▸ EXERCISE: Where an image appears in the data, omit it and reproduce the rest exactly.

<<<<

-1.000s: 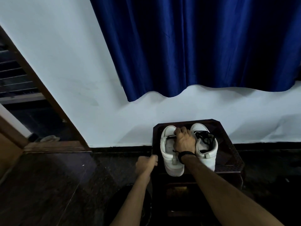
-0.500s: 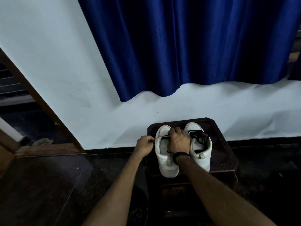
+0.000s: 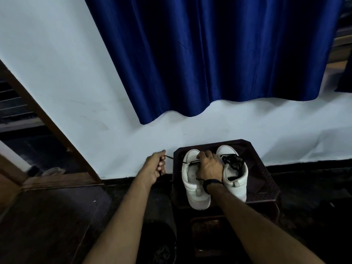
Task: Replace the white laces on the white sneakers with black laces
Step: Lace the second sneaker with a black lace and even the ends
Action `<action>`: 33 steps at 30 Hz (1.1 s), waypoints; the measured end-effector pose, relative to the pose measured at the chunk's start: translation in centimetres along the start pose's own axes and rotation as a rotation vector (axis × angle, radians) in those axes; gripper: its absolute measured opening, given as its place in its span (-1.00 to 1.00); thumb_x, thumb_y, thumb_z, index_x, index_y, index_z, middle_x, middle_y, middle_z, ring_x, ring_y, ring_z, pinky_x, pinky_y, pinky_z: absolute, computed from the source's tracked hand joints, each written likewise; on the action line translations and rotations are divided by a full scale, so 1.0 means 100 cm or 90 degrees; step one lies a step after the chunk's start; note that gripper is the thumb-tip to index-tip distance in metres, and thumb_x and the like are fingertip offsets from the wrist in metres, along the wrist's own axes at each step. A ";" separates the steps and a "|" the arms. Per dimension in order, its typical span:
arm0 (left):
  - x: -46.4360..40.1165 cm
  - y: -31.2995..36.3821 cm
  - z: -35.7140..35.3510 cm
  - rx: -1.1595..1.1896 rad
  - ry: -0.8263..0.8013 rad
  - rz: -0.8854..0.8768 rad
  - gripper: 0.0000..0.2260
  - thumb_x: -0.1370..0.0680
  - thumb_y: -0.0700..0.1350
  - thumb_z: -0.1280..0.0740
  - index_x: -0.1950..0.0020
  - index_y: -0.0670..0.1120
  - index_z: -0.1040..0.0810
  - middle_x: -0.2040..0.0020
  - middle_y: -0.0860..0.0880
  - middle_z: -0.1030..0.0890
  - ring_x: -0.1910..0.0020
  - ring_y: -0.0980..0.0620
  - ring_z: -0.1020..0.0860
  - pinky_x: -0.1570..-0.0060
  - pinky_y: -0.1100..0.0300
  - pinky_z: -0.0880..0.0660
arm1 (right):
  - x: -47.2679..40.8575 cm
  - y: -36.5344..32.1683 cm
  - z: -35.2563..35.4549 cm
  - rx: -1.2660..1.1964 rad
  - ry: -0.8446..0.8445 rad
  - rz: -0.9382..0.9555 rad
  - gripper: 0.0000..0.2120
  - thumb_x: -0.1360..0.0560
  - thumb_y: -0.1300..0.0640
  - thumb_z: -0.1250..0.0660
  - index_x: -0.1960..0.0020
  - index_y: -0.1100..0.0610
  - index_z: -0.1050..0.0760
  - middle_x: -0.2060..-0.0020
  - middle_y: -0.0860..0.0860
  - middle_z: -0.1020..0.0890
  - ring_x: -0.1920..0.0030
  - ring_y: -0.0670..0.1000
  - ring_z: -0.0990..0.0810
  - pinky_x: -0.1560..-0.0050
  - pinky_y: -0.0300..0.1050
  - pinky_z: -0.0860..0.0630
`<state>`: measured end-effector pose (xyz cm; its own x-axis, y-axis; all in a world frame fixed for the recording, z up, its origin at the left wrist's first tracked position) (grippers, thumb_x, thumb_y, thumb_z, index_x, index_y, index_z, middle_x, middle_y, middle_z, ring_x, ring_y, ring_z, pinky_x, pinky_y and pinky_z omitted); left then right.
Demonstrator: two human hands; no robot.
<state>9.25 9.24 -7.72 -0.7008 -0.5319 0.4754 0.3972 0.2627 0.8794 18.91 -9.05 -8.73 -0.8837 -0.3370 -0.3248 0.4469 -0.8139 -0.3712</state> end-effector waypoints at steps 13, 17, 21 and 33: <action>0.057 0.057 -0.060 0.261 -0.133 -0.006 -0.83 -0.63 -0.25 -0.19 -0.02 -0.23 -0.57 0.26 -0.09 -0.49 0.29 0.02 -0.49 0.25 0.19 -0.56 | 0.030 -0.067 0.056 -0.790 -0.381 0.091 -0.66 -0.61 0.01 -0.19 0.20 0.17 -0.58 0.32 0.04 -0.64 0.20 -0.03 -0.61 0.02 -0.24 -0.47; 0.040 0.039 -0.019 0.322 -0.004 -0.011 -0.79 -0.62 -0.33 -0.13 0.06 -0.23 -0.54 0.27 -0.09 -0.49 0.32 0.06 -0.45 0.17 0.19 -0.51 | 0.009 -0.035 0.076 -0.878 -0.359 -0.001 -0.71 -0.61 0.00 -0.18 0.14 0.17 -0.49 0.53 -0.02 -0.37 0.50 -0.05 -0.36 0.38 -0.22 -0.33; 0.030 0.002 0.022 0.173 0.146 0.030 -0.88 -0.56 -0.25 -0.21 0.10 -0.19 -0.54 0.35 -0.09 -0.61 0.35 0.02 -0.55 0.28 0.13 -0.52 | 0.007 -0.017 0.088 -0.719 -0.457 0.065 -0.76 -0.63 0.07 -0.21 0.08 0.19 -0.54 0.46 -0.05 -0.31 0.45 -0.11 -0.23 0.43 -0.28 -0.17; 0.083 0.034 -0.085 -0.282 -0.264 -0.224 -0.69 -0.64 0.12 -0.23 0.02 -0.09 -0.61 0.40 0.04 -0.42 0.48 0.18 -0.29 0.50 0.34 -0.20 | -0.006 -0.023 0.117 -0.317 -0.176 0.156 -0.79 -0.52 0.04 -0.34 0.26 0.06 -0.58 0.34 -0.06 -0.64 0.27 -0.08 -0.58 0.21 -0.20 -0.47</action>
<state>9.81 -1.17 -0.98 -0.9653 -0.1513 0.2127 0.2473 -0.2686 0.9310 16.76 -12.53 2.48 -0.7203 -0.6510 -0.2394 0.5939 -0.4006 -0.6977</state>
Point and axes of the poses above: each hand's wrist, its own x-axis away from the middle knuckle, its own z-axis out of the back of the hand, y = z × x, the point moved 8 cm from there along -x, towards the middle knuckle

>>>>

▸ YOUR RESPONSE:
-1.000s: 
-0.500s: 
+0.000s: 
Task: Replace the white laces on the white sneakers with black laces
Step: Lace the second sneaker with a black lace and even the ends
Action `<action>`: 33 steps at 30 Hz (1.1 s), waypoints; the measured end-effector pose, relative to the pose measured at the chunk's start: translation in centimetres along the start pose's own axes and rotation as a rotation vector (axis × angle, radians) in those axes; gripper: its absolute measured opening, given as its place in its span (-1.00 to 1.00); thumb_x, thumb_y, thumb_z, index_x, index_y, index_z, middle_x, middle_y, middle_z, ring_x, ring_y, ring_z, pinky_x, pinky_y, pinky_z: absolute, computed from the source's tracked hand joints, each written likewise; on the action line translations and rotations are divided by a full scale, so 1.0 means 100 cm or 90 degrees; step one lies a step after the chunk's start; note that gripper is the thumb-tip to index-tip distance in metres, and thumb_x and the like are fingertip offsets from the wrist in metres, along the wrist's own axes at each step. A ";" separates the steps and a "|" the arms. Per dimension in order, its typical span:
arm0 (left):
  - x: -46.4360..40.1165 cm
  - y: -31.2995..36.3821 cm
  - z: -35.7140..35.3510 cm
  - rx: -1.1595..1.1896 rad
  - ry: -0.8263..0.8013 rad
  - rz: -0.8854..0.8768 rad
  - gripper: 0.0000..0.2260
  - thumb_x: -0.1370..0.0680
  - thumb_y: -0.0700..0.1350
  - thumb_z: -0.1280..0.0740
  - index_x: -0.1950..0.0020
  - index_y: -0.0670..0.1120
  - index_z: -0.1040..0.0810
  - middle_x: -0.2040..0.0020
  - middle_y: -0.0860..0.0880
  - middle_z: -0.1030..0.0890
  - ring_x: -0.1910..0.0020
  - ring_y: -0.0980..0.0620
  - ring_z: -0.1020..0.0860
  - pinky_x: -0.1570..-0.0060
  - pinky_y: -0.1100..0.0300
  - pinky_z: -0.0880..0.0660
arm1 (right):
  - x: -47.2679..40.8575 cm
  - y: -36.5344..32.1683 cm
  - z: -35.2563..35.4549 cm
  - rx: -1.2660..1.1964 rad
  - ry: -0.8446..0.8445 rad
  - rz: -0.9382..0.9555 rad
  - gripper: 0.0000..0.2120
  - thumb_x: -0.1360..0.0560
  - thumb_y: -0.1300..0.0640
  - thumb_z: -0.1250..0.0660
  - index_x: -0.1960..0.0020
  - index_y: -0.1100..0.0610
  - index_z: -0.1050..0.0760
  - middle_x: -0.2060..-0.0020
  - middle_y: -0.0860..0.0860
  - middle_z: -0.1020..0.0890
  - ring_x: -0.1920..0.0030
  - ring_y: -0.0670..0.1000
  - ring_z: -0.0990..0.0810
  - pinky_x: -0.1560..-0.0050
  - pinky_y: -0.0300..0.1050
  - pinky_z: -0.0860..0.0630
`<state>`: measured end-effector pose (xyz cm; its own x-axis, y-axis; all in a world frame fixed for the recording, z up, its origin at the left wrist's first tracked position) (grippers, thumb_x, thumb_y, thumb_z, index_x, index_y, index_z, middle_x, middle_y, middle_z, ring_x, ring_y, ring_z, pinky_x, pinky_y and pinky_z omitted); left then right.
Demonstrator: two human hands; no robot.
<state>9.25 9.24 -7.72 -0.7008 -0.5319 0.4754 0.3972 0.2627 0.8794 18.91 -9.05 -8.73 -0.8837 -0.3370 -0.3248 0.4469 -0.8139 -0.3712</state> end-effector waypoints at steps 13, 17, 21 and 33: <action>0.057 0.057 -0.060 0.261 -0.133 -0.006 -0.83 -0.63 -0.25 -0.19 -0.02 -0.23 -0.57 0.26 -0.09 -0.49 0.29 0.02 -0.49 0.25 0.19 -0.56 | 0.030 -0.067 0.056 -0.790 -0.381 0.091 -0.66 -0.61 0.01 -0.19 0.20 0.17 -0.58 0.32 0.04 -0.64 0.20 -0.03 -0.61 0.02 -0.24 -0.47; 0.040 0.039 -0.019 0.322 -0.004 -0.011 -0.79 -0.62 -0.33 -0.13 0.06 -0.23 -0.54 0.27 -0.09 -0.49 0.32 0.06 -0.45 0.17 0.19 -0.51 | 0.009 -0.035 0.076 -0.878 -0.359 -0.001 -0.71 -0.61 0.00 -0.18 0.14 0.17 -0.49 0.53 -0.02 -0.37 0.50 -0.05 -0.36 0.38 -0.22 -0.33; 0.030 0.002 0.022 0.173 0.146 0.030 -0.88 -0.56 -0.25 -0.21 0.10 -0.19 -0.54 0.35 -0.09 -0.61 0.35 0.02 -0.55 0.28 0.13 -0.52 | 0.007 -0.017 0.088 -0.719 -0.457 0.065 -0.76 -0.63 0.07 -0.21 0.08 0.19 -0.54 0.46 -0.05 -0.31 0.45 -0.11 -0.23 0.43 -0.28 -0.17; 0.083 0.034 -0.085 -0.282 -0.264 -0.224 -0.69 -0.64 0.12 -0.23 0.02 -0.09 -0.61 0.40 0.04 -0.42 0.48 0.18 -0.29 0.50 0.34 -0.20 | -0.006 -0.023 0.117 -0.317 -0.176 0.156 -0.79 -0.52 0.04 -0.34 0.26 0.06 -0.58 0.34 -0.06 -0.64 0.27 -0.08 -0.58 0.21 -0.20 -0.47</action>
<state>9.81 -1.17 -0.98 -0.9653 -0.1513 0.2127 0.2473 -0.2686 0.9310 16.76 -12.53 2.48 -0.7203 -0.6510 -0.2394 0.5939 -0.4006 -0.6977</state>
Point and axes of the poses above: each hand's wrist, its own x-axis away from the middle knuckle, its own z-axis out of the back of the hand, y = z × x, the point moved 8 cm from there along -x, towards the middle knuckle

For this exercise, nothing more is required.